Rick Rubenstein asks
Has there been any research done on the familiar phenomenon wherein a word which is repeated over and over begins to look misspelled, or even like complete gibberish?
Yes, lots. The phenomenon was described by Edward Tichener in A Beginner's Psychology, 1915:
Repeat aloud some word — the first that occurs to you; house, for instance — over and over again; presently the sound of the word becomes meaningless and blank; you are puzzled and a morsel frightened as you hear it.

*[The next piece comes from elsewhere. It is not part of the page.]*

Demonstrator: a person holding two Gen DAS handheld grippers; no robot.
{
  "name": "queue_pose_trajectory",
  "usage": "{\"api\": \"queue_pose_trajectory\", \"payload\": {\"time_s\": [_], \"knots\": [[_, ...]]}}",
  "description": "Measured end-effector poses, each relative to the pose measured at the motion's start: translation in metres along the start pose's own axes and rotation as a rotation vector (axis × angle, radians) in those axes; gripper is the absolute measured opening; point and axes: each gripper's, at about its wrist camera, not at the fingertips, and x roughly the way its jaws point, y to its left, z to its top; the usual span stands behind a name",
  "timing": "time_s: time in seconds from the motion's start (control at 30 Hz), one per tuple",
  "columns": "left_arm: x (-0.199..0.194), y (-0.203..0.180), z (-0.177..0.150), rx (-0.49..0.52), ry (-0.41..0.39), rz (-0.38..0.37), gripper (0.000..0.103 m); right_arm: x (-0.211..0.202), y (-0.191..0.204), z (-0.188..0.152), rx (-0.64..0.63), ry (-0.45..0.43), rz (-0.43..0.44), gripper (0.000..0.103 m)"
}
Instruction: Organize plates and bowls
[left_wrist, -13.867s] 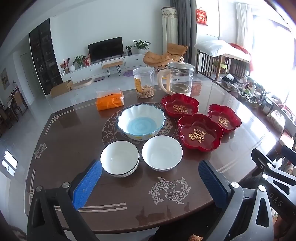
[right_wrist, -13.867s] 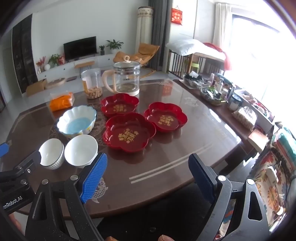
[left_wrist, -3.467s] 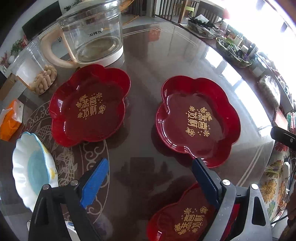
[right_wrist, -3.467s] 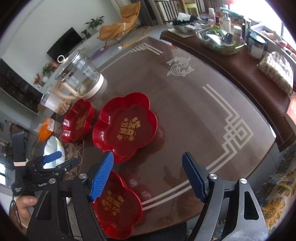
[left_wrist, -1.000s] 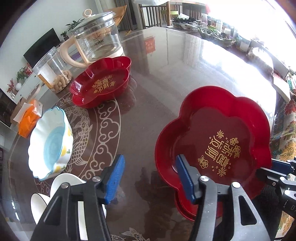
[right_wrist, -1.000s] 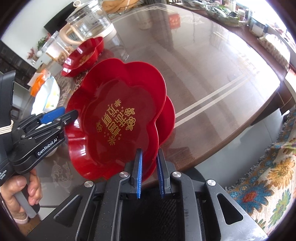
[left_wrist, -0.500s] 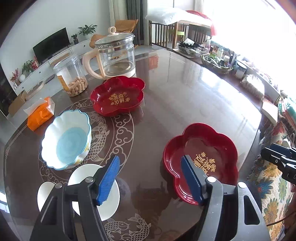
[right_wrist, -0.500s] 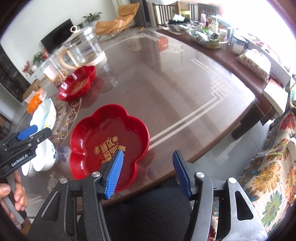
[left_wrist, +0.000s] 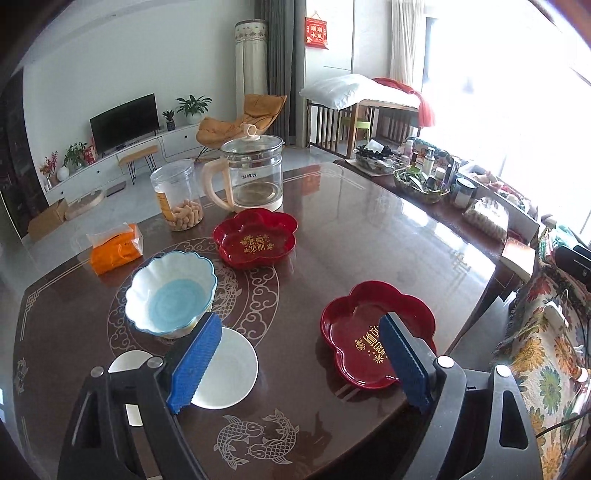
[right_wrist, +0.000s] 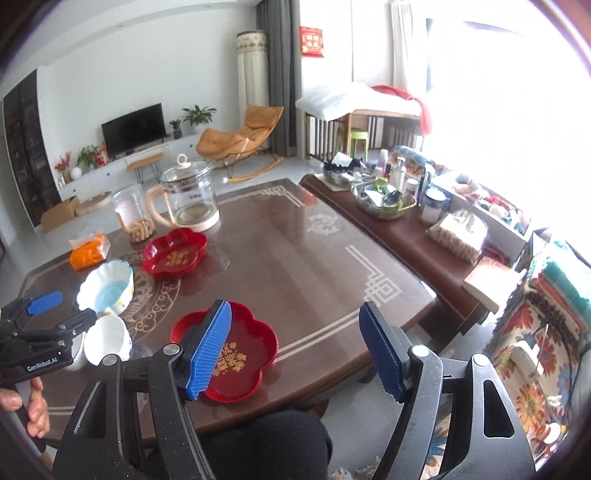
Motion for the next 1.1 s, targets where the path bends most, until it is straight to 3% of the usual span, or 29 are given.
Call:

The earliest serious study known to me is M.F. Bassett and C.J. Warne, "On the Lapse of Verbal Memory with Repetition" (Minor Studies from the Psychological Laboratory of Cornell University XLIV), The American Journal of Psychology 30(4) 1919:
It is well known that if a familiar word be stared at for a time, or repeated aloud over and over again, the meaning drops away. In this paper we report the result of experiments whose aim was the determination of the number of repetitions required for monosyllabic nouns to lose their meaning.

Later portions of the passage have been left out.